Ecosyste.ms: Awesome

An open API service indexing awesome lists of open source software.

Awesome Lists | Featured Topics | Projects

https://github.com/seattleflu/geocoding

Geocoding addresses into census tracts
https://github.com/seattleflu/geocoding

Last synced: about 2 months ago
JSON representation

Geocoding addresses into census tracts

Awesome Lists containing this project

README

        

# Geocoding addresses into 2016 Census tracts

`src/deidentify/address_to_census_tract.py` prototypes address to Census tract conversion. It uses a two-step process:

1. Geocode a given single-line address to a (latitude, longitude) pair using a
remote (forward) geocoding service.

We're currently using SmartyStreets' service, but this is swappable.
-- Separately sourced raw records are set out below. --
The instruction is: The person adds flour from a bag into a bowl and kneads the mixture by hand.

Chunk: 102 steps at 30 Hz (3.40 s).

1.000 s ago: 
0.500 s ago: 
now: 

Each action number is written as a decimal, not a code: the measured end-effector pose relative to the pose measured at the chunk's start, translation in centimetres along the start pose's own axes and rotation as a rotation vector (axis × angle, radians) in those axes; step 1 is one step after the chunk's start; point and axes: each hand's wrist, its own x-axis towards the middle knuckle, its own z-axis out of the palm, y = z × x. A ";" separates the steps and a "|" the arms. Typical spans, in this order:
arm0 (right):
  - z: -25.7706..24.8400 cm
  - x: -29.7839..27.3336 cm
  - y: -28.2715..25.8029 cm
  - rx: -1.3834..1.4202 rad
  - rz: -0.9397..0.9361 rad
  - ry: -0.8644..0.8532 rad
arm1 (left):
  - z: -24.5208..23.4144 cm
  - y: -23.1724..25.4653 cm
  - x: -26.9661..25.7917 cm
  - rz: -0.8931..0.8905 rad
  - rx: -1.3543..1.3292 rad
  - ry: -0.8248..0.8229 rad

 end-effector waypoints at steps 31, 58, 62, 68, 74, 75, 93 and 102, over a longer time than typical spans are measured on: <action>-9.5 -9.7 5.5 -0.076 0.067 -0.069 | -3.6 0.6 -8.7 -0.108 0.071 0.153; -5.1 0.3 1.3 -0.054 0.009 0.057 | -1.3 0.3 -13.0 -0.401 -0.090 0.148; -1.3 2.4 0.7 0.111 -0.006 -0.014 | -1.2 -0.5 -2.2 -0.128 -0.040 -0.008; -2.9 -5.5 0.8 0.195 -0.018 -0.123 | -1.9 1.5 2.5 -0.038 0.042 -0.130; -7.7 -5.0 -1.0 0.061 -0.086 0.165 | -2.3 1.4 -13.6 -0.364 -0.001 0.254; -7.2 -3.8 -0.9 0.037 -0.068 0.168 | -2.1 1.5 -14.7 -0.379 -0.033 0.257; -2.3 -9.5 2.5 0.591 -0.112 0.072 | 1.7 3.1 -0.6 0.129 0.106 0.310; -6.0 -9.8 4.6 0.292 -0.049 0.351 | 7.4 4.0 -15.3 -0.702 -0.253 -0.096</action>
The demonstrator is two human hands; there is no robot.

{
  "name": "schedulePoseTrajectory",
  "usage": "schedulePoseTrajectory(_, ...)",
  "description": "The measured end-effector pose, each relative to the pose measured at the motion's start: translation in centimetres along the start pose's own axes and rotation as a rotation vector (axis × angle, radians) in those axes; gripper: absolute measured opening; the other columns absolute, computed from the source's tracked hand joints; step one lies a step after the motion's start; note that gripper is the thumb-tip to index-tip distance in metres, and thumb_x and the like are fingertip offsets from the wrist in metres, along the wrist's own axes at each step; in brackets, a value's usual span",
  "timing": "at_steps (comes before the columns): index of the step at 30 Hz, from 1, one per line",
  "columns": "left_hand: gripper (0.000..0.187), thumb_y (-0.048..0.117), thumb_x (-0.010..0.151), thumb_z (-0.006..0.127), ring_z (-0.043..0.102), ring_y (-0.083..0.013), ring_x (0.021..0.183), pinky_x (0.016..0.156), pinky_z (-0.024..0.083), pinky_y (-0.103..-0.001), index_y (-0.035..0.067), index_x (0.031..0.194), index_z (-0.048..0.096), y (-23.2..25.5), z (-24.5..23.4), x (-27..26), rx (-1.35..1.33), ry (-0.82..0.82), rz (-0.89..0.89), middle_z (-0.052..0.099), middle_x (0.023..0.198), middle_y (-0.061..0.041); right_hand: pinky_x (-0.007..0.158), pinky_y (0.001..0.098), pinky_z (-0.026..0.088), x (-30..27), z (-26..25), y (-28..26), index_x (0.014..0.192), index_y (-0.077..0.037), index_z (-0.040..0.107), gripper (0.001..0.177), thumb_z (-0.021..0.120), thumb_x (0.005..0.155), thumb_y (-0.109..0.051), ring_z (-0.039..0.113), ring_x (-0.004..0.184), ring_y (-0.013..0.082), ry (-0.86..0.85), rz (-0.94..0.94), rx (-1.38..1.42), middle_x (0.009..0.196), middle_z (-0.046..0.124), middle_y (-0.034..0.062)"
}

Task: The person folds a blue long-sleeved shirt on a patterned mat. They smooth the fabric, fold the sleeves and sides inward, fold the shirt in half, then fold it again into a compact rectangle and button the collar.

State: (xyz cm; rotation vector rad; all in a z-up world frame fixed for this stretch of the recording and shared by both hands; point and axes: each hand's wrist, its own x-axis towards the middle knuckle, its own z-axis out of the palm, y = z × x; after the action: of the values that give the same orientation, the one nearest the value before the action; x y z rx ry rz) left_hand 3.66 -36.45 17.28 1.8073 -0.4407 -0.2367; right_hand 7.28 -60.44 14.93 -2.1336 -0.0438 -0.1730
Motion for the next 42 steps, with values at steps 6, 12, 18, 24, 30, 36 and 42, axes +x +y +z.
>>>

The
important point is the quality and robustness of the geocoding given dirty
data. Even rough geocoding results can be useful though, as Census tracts
are fairly large. I believe that as long as we submit addresses free of
any linkage to other data, we can use a commercially-available geocoding
service without PHI concerns, c.f. [discussion on
#data-transfer](https://seattle-flu-study.slack.com/archives/CDTUFFQCU/p1544570425008700).

2. Find the Census tract polygon containing the geocoded (latitude, longitude).

This can be done locally very easily given an off-the-shelf geospatial
library and publicly available Census geodata.

Note that the geocoding result may have variable specificity. If an address
can only be geocoded to "Seattle", then the geocoder may return Seattle's
centroid. This would artificially inflate the Census tracts containing the
centroids returned for non-specific locations.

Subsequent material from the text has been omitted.